Competing endogenous RNA (ceRNA) regulatory network construction

The ceRNA networks of lncRNAs, miRNAs, and mRNAs were predicted based on the miRcode (http://www.mircode.org/) [19], miRDB (http://mirdb.org/) [20], miRTarBase (http://mirtarbase.mbc.nctu.edu.tw/php/index.php) [21], and TargetScan (http://www.targetscan.org/mamm_31/) databases [22]. Here, the analysis was divided into several steps including: (1) calculating the differentially expressed lncRNAs based on the HUGO Gene Nomenclature Committee (HGNC) Database and NetAffx annotation of the Affymetrix HG-U133 Plus 2.0 array and DE analysis [23]; (2) predicting the miRNAs binding with DE lncRNAs based on the highly conserved microRNA family files of the miRcode database; (3) predicting the mRNAs binding with miRNAs, identified from the previous step, based on a comparison to the annotation files of the miRDB, miRTarBase, and TargetScan databases with the criterion for the matching database number ≥ 2; (4) selecting the hub mRNAs after determining the overlapping target-mRNAs and DE mRNAs.

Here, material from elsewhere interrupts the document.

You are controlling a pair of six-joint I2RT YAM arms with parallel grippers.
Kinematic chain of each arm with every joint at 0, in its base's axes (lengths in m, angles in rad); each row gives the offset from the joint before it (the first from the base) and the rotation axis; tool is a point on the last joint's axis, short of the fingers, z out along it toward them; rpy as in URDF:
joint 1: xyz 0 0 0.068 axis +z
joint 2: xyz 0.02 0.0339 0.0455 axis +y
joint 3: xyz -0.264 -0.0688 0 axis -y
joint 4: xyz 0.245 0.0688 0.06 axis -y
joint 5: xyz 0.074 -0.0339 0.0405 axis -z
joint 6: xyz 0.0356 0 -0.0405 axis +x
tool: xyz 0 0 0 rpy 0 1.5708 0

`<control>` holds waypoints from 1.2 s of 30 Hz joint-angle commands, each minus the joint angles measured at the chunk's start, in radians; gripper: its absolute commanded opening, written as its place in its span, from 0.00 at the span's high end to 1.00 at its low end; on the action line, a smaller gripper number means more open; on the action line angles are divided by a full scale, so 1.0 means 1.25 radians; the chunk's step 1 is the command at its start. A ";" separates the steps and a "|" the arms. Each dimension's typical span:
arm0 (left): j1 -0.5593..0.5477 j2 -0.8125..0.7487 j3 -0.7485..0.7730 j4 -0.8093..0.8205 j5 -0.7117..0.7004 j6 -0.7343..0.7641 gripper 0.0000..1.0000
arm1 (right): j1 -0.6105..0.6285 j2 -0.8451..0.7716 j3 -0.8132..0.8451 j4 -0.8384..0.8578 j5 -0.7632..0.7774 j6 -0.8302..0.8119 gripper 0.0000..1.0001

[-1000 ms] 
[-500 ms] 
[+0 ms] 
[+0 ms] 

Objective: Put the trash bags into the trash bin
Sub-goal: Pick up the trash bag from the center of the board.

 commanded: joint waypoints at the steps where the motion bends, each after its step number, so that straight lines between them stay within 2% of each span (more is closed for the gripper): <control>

Identification of the downstream regulatory pathways of target genes

After grouping by the median expression value of the target gene, lncRNA, and infiltrating immunocytes, we applied the gene set enrichment analysis (GSEA) to detect the downstream pathways. The normalized enrichment score (NES) was obtained via cluster analysis based on the Pearson statistical method [18]. In addition, after identification of the potential regulatory pathways, the gene set variation analysis (GSVA) package, based on a nonparametric unsupervised method, was applied to explore the expression of hub genes in each sample in relation to the hub ceRNA network and candidate immunocytes in our study [24].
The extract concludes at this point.